Linux Tools for Internet Monitoring?
James McDonald
james
Thu Jun 14 01:03:19 PDT 2007
Kirk wrote:
>
> I have recently put together an Ubuntu (full installation as available
> online) machine that I have tested and is working. I have never
> gotten much past the novice stage with Linux but am competent. Having
> said that, I am responsible for an Internet network in three buildings
> (approx 150 users) and the gateway modem to a VSAT system (1MB
> uplink/downlink, not shared). I am not surprised as we have continued
> to increase bandwidth that it gets sucked up. I am of the opinion
> that the nature of Internet behavior and design of websites which
> include lots of graphics is as much to blame for slow Internet
> performance as weather conditions or other unknowns that can affect
> VSAT systems. My request for advice has to do with what tools are
> available, if any, on Linux that will allow me to monitor network
> behavior. Can I tell if one machine is dominating bandwidth
> utilization on YouTube, operating Skype or downloading
> movies/music/porno/whatever? Can I tell if one of my machines has
> been co-opted by malicious code and sending out SPAM or anything
> else? The VSAT Internet provider will send me very generic graphs on
> usage but nothing of value. I would like to be able to respond with
> more information at hand when I get constant complaints about "the
> crappy Internet." If I know that something else is going on, I can
> pinpoint my efforts at improving how we utilize the bandwidth that is
> available.
>
> I'll take all suggestions and would be happy to contact anyone offline
> for a more specific conversation. Thanks.
>
> Kirk
>
Kirk,
Some suggestions.
Write a policy stating what the people are allowed to access and what is
constituted as `fair use'. Gain managerial support for it and get it
signed off by them. You can then implement controls and point to the
policy as to why you are doing it when people start moaning about you
curtailing their freedom to visit tokyochickboy.com.

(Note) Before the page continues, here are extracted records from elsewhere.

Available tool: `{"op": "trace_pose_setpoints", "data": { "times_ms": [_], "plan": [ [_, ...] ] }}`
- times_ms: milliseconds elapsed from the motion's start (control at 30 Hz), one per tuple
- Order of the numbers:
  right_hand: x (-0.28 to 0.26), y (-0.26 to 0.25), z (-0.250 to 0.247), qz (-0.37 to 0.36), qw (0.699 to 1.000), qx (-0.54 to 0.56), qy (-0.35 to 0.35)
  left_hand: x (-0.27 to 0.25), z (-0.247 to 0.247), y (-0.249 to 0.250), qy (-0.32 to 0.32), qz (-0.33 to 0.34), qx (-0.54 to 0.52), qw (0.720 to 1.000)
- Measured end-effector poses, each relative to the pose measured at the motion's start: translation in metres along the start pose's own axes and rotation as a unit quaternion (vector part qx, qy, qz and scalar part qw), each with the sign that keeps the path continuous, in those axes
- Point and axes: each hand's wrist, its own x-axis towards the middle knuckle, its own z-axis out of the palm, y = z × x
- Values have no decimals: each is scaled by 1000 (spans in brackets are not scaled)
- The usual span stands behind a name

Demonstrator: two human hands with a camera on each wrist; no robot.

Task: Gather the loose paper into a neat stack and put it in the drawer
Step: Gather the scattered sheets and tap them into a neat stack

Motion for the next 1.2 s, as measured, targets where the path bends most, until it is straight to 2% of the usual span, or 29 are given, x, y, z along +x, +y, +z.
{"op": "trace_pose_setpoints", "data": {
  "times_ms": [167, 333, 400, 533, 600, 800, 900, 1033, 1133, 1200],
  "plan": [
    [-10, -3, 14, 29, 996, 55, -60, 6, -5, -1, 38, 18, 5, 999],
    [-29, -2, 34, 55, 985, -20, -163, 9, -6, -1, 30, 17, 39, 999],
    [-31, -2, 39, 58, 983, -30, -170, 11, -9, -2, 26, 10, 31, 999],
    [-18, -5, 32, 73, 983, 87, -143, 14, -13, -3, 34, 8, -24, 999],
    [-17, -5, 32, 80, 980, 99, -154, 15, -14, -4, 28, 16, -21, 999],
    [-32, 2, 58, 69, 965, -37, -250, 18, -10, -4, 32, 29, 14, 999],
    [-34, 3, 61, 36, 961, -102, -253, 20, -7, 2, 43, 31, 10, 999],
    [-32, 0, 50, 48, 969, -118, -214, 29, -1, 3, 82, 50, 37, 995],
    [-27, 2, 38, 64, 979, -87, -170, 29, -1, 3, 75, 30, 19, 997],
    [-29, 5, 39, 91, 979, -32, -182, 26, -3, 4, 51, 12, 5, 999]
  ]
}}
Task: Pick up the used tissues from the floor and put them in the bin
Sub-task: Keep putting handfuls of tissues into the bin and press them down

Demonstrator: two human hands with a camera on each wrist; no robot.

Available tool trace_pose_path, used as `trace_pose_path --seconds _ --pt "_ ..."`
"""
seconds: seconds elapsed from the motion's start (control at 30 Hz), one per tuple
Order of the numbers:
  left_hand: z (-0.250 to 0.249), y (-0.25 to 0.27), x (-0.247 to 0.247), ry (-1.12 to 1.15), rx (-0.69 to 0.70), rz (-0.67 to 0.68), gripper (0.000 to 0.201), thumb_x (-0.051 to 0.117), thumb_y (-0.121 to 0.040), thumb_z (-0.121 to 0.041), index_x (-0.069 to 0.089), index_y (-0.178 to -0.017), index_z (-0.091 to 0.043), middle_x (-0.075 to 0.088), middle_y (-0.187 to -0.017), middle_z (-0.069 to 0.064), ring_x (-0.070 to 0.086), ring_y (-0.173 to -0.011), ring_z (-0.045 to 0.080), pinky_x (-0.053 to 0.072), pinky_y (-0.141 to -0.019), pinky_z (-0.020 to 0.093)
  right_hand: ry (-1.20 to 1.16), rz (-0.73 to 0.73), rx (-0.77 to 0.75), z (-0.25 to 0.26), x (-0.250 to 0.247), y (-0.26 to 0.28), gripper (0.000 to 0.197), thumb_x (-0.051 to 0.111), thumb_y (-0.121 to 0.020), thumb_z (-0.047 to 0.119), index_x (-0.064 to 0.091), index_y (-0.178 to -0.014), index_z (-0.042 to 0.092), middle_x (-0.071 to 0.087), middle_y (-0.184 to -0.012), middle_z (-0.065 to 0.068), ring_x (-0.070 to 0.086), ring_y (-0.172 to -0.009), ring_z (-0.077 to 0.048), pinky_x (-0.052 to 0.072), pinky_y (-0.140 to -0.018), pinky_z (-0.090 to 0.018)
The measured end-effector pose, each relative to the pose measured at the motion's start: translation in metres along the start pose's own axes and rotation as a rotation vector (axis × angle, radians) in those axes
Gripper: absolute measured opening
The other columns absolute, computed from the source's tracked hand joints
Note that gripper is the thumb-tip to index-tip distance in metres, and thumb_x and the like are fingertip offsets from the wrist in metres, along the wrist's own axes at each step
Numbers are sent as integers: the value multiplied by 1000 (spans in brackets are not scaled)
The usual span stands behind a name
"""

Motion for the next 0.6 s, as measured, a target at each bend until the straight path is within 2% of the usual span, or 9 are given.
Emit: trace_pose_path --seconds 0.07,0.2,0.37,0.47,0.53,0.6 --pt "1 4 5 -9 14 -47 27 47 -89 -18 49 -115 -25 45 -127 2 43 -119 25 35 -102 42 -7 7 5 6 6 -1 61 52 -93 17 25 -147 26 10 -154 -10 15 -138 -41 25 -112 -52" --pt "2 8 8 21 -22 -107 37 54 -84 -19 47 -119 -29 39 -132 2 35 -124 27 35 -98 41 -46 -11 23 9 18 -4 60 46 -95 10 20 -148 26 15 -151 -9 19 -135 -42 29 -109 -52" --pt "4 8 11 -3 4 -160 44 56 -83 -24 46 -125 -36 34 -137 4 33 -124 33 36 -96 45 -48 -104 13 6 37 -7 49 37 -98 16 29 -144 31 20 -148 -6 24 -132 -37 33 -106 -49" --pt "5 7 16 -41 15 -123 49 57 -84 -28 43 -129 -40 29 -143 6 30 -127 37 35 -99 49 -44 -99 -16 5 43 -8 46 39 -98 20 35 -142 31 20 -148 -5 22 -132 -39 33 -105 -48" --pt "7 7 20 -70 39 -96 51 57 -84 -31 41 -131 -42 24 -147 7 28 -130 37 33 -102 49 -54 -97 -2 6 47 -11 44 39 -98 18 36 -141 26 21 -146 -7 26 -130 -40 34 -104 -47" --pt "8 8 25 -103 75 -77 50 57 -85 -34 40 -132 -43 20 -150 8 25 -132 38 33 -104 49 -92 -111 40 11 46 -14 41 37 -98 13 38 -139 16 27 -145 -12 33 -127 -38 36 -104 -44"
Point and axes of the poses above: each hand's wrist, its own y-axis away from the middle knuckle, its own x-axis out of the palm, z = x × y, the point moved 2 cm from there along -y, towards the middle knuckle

To get proper monitoring of what is going through your gateway you
really need to be in between your gateway and your users i.e. all
traffic is going through your monitoring box. (People will say you can
do premiscous mode blah blah but with switches these days premiscous
only gets you broad cast traffic). I use linux as my internet gateway
boxes and sometimes run iptraf on the external interface to see in real
time what connections and how many packets are going past.
Implement a transparent proxy using squid and iptables. Use built in
squid acl rules or dansgaurdian to restrict and control access to
websites. Install sarg or another squid log monitoring application which
will tell you daily how much traffic each computer is using for http.
Using firewalling Block ports for many of the known bandwidth hogs
(streaming radio, bit torrent etc)
Use a quite time on the network to perform benchmark download speed and
latency tests so you know how quick/slow it can be.
Read the BOFH series for more ideas.